I believe my first approach should be to minimize the likelihood that there will be any vehicles parked (and bursting into flames) within the porte-cochere (a.k.a. "open-air drive thru").  Therefore, there will be no garage doors and no windows within the outermost exterior wall that supports the 24 ft. long overhang.  And within that wall that divides the convenience store and open-air drive-thru there are several windows typical of any retail space in addition to an automatic sliding door and sliding pass-thru window.  The Fire Marshal is currently allowing glass within that wall - provided that it is the fire-rated glass.  Although the building owner is ready to pay $7,000 for glass, there must be some effort to convert the "parking area" to an "open-air drive-thru".

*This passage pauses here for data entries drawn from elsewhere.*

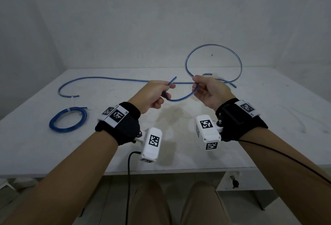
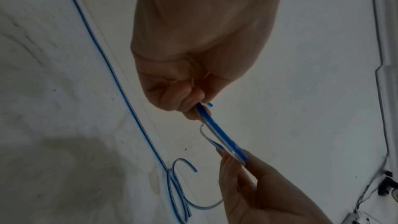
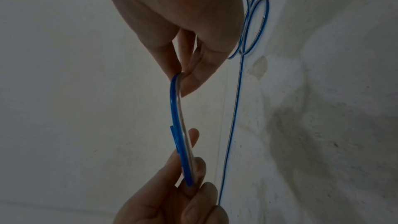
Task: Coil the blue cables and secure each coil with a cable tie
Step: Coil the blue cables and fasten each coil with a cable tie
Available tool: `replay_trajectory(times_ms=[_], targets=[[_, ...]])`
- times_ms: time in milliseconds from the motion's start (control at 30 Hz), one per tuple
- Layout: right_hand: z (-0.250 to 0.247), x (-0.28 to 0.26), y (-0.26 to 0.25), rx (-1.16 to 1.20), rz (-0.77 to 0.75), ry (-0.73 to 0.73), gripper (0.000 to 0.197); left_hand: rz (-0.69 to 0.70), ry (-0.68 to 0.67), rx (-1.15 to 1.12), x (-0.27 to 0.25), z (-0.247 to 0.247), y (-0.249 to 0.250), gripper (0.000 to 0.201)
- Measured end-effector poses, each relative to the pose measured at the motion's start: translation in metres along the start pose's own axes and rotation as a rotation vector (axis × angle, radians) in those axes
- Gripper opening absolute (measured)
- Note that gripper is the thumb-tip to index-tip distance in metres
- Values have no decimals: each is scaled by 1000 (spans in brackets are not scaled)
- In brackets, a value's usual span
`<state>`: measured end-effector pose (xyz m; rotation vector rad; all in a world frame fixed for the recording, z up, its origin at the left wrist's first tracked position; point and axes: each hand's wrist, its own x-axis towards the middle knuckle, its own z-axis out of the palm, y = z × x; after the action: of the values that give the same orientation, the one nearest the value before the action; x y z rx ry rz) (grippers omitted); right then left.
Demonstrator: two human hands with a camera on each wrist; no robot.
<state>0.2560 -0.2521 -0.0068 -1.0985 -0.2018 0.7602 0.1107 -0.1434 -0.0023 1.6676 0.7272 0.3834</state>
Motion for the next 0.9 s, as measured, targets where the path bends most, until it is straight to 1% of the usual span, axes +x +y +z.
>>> replay_trajectory(times_ms=[100, 267, 333, 400, 467, 533, 667, 733, 800, 833, 900], targets=[[-1, 1, 2, -26, 15, -25, 7, 25, -26, 76, 0, 2, 1, 29], [-2, 1, 5, -196, 35, -92, 5, 87, -19, 276, 1, 11, 5, 33], [-1, 0, 5, -307, 9, -137, 7, 136, -12, 374, 2, 14, 5, 36], [-1, -1, 4, -475, -49, -163, 10, 190, 10, 464, 2, 15, 4, 37], [-3, 0, 2, -606, -106, -171, 20, 234, 41, 511, 2, 13, 2, 34], [-6, 1, -1, -656, -112, -189, 26, 256, 45, 531, 2, 12, 1, 31], [-6, 2, -2, -741, -72, -251, 28, 266, 47, 538, 1, 12, -2, 31], [-7, 2, 0, -811, -58, -251, 25, 279, 86, 497, 2, 13, -2, 32], [-8, 0, 4, -820, -49, -268, 24, 288, 133, 420, 5, 12, -1, 30], [-8, -1, 5, -796, -62, -283, 26, 296, 146, 383, 5, 12, 0, 29], [-7, -2, 7, -759, -138, -310, 29, 311, 132, 347, 4, 11, 3, 26]])
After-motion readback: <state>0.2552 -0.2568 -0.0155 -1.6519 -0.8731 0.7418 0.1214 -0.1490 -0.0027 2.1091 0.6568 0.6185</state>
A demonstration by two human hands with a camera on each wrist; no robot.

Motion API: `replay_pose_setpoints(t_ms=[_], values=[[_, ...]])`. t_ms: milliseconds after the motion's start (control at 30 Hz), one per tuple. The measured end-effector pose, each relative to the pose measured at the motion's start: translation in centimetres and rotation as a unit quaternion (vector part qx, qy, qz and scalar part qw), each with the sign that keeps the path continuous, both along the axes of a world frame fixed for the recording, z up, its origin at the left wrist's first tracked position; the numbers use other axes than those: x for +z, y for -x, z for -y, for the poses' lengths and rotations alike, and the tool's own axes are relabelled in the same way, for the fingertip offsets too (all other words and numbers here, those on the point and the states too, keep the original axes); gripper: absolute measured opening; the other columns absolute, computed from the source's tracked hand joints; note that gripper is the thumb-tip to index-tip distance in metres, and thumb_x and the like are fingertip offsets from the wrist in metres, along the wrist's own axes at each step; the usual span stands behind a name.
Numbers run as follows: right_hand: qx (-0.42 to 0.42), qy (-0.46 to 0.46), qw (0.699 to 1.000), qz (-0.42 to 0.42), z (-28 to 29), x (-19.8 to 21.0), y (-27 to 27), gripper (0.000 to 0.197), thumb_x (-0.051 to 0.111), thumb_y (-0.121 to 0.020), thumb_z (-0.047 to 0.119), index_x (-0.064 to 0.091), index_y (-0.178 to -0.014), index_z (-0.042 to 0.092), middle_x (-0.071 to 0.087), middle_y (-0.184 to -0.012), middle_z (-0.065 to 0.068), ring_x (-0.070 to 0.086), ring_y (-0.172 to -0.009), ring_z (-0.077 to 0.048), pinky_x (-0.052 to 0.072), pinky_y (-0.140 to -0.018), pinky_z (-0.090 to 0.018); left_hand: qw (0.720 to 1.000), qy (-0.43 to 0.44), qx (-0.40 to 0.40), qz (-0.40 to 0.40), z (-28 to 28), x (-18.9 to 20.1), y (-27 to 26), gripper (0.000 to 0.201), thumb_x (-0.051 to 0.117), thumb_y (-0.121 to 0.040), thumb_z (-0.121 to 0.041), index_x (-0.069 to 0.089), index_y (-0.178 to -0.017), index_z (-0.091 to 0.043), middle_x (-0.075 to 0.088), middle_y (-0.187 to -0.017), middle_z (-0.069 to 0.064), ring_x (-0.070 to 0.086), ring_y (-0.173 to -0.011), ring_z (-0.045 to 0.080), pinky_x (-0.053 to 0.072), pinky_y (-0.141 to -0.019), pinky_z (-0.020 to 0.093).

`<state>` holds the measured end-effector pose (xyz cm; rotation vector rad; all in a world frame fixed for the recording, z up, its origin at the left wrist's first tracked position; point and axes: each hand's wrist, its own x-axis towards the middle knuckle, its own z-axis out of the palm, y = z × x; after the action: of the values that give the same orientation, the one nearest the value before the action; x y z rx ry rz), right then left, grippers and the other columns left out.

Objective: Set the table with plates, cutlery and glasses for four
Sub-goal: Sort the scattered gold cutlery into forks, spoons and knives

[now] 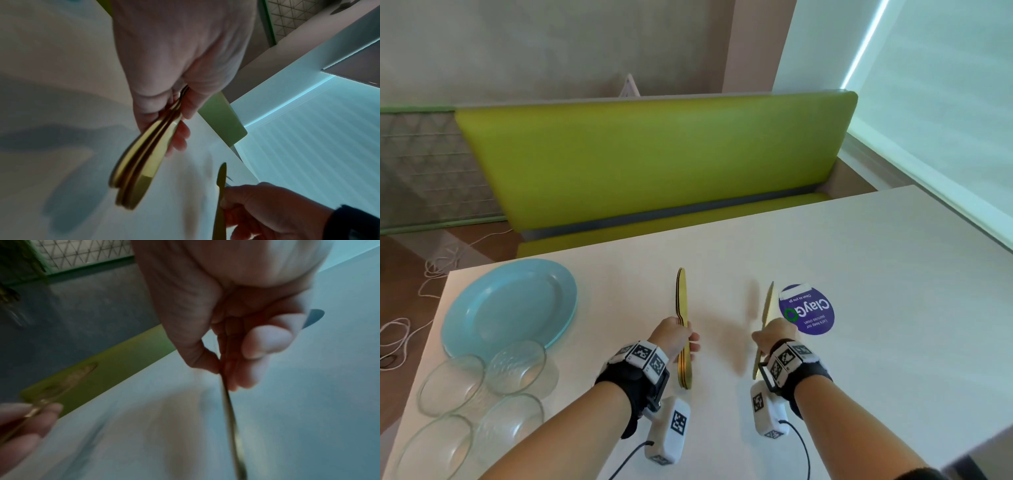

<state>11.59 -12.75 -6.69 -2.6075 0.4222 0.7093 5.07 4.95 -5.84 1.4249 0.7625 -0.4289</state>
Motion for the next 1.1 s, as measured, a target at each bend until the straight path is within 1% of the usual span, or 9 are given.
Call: replay_pose_setpoints(t_ms=[67, 200, 300, 433, 567, 733, 900, 1000, 1100], values=[[0.054, -0.031, 0.998, -0.026, 0.0, 0.8, 1.3, 0.018, 0.054, -0.088, 0.018, 0.064, -0.078, 0.007, 0.07, -0.081, -0.007, 0.065, -0.064, -0.018, 0.055, -0.057, -0.024, 1.0, 0.012, -0.001, -0.001, 0.4, 0.4, 0.8, 0.009, 0.039, -0.098, -0.009, 0.048, -0.094, -0.009, 0.057, -0.081, 0.008, 0.059, -0.068, 0.021, 0.051, -0.062, 0.034], [0.104, -0.176, 0.978, -0.045, -0.8, 2.6, 4.7, 0.023, 0.05, -0.093, 0.014, 0.058, -0.071, 0.018, 0.066, -0.073, 0.002, 0.057, -0.055, -0.008, 0.044, -0.047, -0.017, 0.999, 0.023, -0.027, 0.002, 1.0, 1.4, 3.2, 0.011, 0.043, -0.097, -0.013, 0.05, -0.089, -0.01, 0.059, -0.084, 0.009, 0.059, -0.071, 0.02, 0.054, -0.065, 0.035], [0.099, -0.237, 0.965, -0.042, -2.0, 3.8, 7.8, 0.022, 0.053, -0.094, 0.013, 0.058, -0.073, 0.018, 0.063, -0.069, 0.004, 0.053, -0.053, -0.007, 0.041, -0.046, -0.017, 0.998, 0.03, -0.053, 0.017, 0.9, 1.9, 5.4, 0.013, 0.045, -0.097, -0.016, 0.051, -0.088, -0.009, 0.057, -0.084, 0.008, 0.058, -0.072, 0.021, 0.054, -0.067, 0.036], [0.109, -0.255, 0.959, -0.058, -4.0, 4.6, 14.0, 0.023, 0.051, -0.095, 0.013, 0.059, -0.073, 0.017, 0.062, -0.07, 0.004, 0.051, -0.051, -0.006, 0.041, -0.045, -0.016, 0.993, 0.02, -0.106, 0.044, 0.0, 1.7, 10.3, 0.016, 0.046, -0.096, -0.021, 0.055, -0.093, -0.008, 0.06, -0.089, 0.01, 0.061, -0.08, 0.025, 0.055, -0.07, 0.037], [0.102, -0.253, 0.959, -0.07, -5.8, 4.6, 20.8, 0.024, 0.052, -0.094, 0.011, 0.059, -0.072, 0.017, 0.064, -0.07, 0.003, 0.051, -0.05, -0.006, 0.04, -0.045, -0.016, 0.987, -0.017, -0.149, 0.06, -1.5, 1.1, 15.7, 0.017, 0.049, -0.093, -0.024, 0.057, -0.088, -0.01, 0.065, -0.089, 0.014, 0.067, -0.092, 0.035, 0.055, -0.088, 0.05], [0.079, -0.235, 0.966, -0.069, -7.5, 3.9, 28.0, 0.024, 0.054, -0.092, 0.01, 0.06, -0.07, 0.017, 0.065, -0.07, 0.001, 0.05, -0.047, -0.006, 0.037, -0.044, -0.017, 0.979, -0.035, -0.194, 0.058, -3.0, 0.7, 22.3, 0.013, 0.05, -0.09, -0.015, 0.059, -0.084, -0.008, 0.068, -0.092, 0.021, 0.069, -0.094, 0.038, 0.056, -0.086, 0.049], [0.13, -0.164, 0.976, -0.066, -9.4, 3.7, 32.8, 0.02, 0.057, -0.09, 0.015, 0.06, -0.071, 0.022, 0.064, -0.067, 0.008, 0.052, -0.051, -0.005, 0.041, -0.046, -0.016, 0.962, -0.094, -0.25, 0.056, -4.0, 0.3, 27.1, 0.009, 0.053, -0.089, -0.014, 0.056, -0.082, -0.01, 0.064, -0.087, 0.015, 0.063, -0.079, 0.028, 0.055, -0.073, 0.036], [0.134, -0.13, 0.981, -0.047, -10.2, 3.5, 34.4, 0.022, 0.06, -0.089, 0.024, 0.058, -0.068, 0.023, 0.062, -0.065, 0.011, 0.051, -0.05, -0.003, 0.041, -0.045, -0.014, 0.937, -0.184, -0.291, 0.061, -4.7, -0.2, 28.7, 0.016, 0.051, -0.09, -0.016, 0.061, -0.097, -0.007, 0.068, -0.103, 0.016, 0.061, -0.084, 0.025, 0.047, -0.069, 0.029], [0.109, -0.102, 0.988, -0.031, -9.9, 3.6, 34.9, 0.022, 0.062, -0.087, 0.025, 0.057, -0.066, 0.022, 0.061, -0.063, 0.009, 0.051, -0.048, -0.004, 0.039, -0.038, -0.013, 0.876, -0.329, -0.347, 0.064, -6.2, -0.7, 30.0, 0.029, 0.048, -0.091, -0.017, 0.059, -0.115, -0.004, 0.064, -0.119, 0.013, 0.061, -0.109, 0.027, 0.048, -0.084, 0.029]])
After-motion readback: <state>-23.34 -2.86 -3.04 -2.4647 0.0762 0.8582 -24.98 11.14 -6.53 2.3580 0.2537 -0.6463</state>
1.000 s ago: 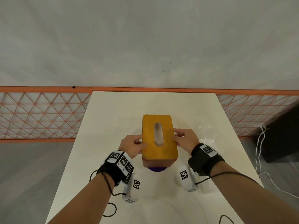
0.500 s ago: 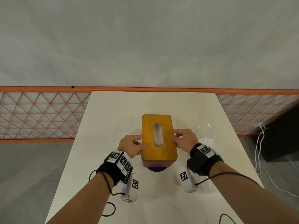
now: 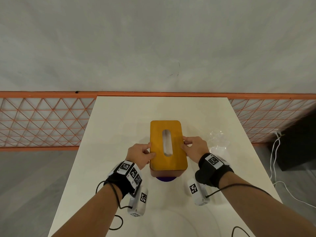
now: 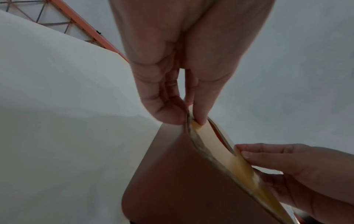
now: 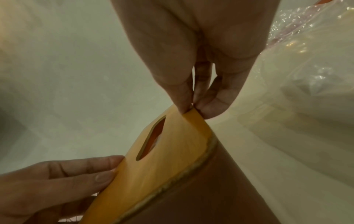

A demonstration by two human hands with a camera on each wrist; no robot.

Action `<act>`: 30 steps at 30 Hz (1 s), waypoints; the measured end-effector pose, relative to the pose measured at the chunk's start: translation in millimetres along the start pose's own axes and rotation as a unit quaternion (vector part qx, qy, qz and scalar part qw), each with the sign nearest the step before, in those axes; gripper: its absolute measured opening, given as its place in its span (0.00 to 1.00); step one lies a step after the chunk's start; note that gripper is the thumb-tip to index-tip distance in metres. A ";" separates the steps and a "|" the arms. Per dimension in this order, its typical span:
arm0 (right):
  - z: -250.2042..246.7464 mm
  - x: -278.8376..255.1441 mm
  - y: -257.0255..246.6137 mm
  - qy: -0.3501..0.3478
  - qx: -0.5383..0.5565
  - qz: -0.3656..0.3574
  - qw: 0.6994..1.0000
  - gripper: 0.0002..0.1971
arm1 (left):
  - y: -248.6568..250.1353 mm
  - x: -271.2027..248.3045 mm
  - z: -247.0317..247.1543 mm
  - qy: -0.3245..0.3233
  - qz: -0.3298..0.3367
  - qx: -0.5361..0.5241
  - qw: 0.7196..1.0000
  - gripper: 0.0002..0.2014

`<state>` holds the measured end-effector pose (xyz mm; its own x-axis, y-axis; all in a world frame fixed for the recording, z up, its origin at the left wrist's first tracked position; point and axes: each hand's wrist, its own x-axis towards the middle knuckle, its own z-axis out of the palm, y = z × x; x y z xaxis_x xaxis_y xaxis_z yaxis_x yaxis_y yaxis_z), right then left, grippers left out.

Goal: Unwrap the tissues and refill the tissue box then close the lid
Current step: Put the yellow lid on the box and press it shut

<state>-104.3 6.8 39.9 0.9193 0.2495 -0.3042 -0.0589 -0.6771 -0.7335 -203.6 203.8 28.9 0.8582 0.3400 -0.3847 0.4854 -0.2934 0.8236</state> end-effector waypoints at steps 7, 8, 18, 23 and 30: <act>-1.2 -1.8 -5.1 -0.018 -0.055 -0.013 0.998 0.18 | -0.2 -2.7 -0.8 -0.019 -0.011 -0.060 0.998 0.25; -2.2 -1.7 -6.3 -0.021 -0.055 -0.011 0.998 0.18 | 0.1 -1.9 -1.7 -0.020 -0.014 -0.061 0.998 0.26; -16.5 47.3 -25.3 -0.013 0.036 0.062 0.997 0.19 | 13.6 20.8 -22.1 -0.005 -0.075 -0.039 0.996 0.09; -15.5 75.0 -37.9 -0.076 0.098 0.107 0.987 0.24 | 25.1 46.3 -32.5 -0.005 -0.076 -0.047 0.996 0.14; -8.5 93.6 -36.2 -0.152 0.103 0.129 0.974 0.22 | 24.2 69.4 -25.0 -0.137 -0.102 -0.101 0.980 0.26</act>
<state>-12.8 48.7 43.2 0.7080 0.3031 -0.6379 -0.3792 -0.5989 -0.7054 -136.5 242.6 32.5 0.7731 0.1114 -0.6245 0.6320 -0.0515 0.7732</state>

Again, my question is how would I best re-design this scenario to eliminate the fire-rated separation wall between the vehicles and the liquor store/convenience store?


----------



## Coug Dad (Jun 18, 2012)

The drive through is not a "parking structure" as defined in NFPA 101 just because it has a door to secure it after hours.  The FM should educate himself and quit wasting people's money.


----------



## cda (Jun 18, 2012)

Go with original design and Call it all "M" and go to board of appeals

You are already sprinkling it

Have FM prove up code sections


----------



## BayPointArchitect (Jun 18, 2012)

I do not believe that there is a board of appeals when dealing with the State Fire Marshal.  His judgement is final.As for the code sections related to his comments, those are also included among the code review comments.See attachment.As you know, the IBC considers Mercantile (M) occupancies equal to motor vehicle Storage (S-1) and therefore no separation required per IBC Table 508.4.But the Life Safety Code is very clear in that Mercantile needs to be separated from Parking.My only hope is to either:Avoid the label, "parking structure"orAppeal for some practical consideration for "most restrictive and non-separated".It would be irrelevant if the entire use is considered "S" or "M" occupancy.  Either way, no separation would be required.

View attachment 592


View attachment 592


/monthly_2012_06/Comments.jpg.130f6efb762a0a504b47b55ba9cfbf72.jpg


----------



## north star (Jun 18, 2012)

*+ + + + + + + +*

FWIW, I would think that this application is more of a temp.

porte cochere as well.

BayPointeArchitect,

Can this porte cochere be sprinkled and be compliant with

the state FM ?

*+ + + + + + + +*


----------



## BayPointArchitect (Jun 18, 2012)

north star said:
			
		

> Can this porte cochere be sprinkled and be compliant with
> 
> the state FM ?


Yes.

1)  The entire attic area will be heated and insulated.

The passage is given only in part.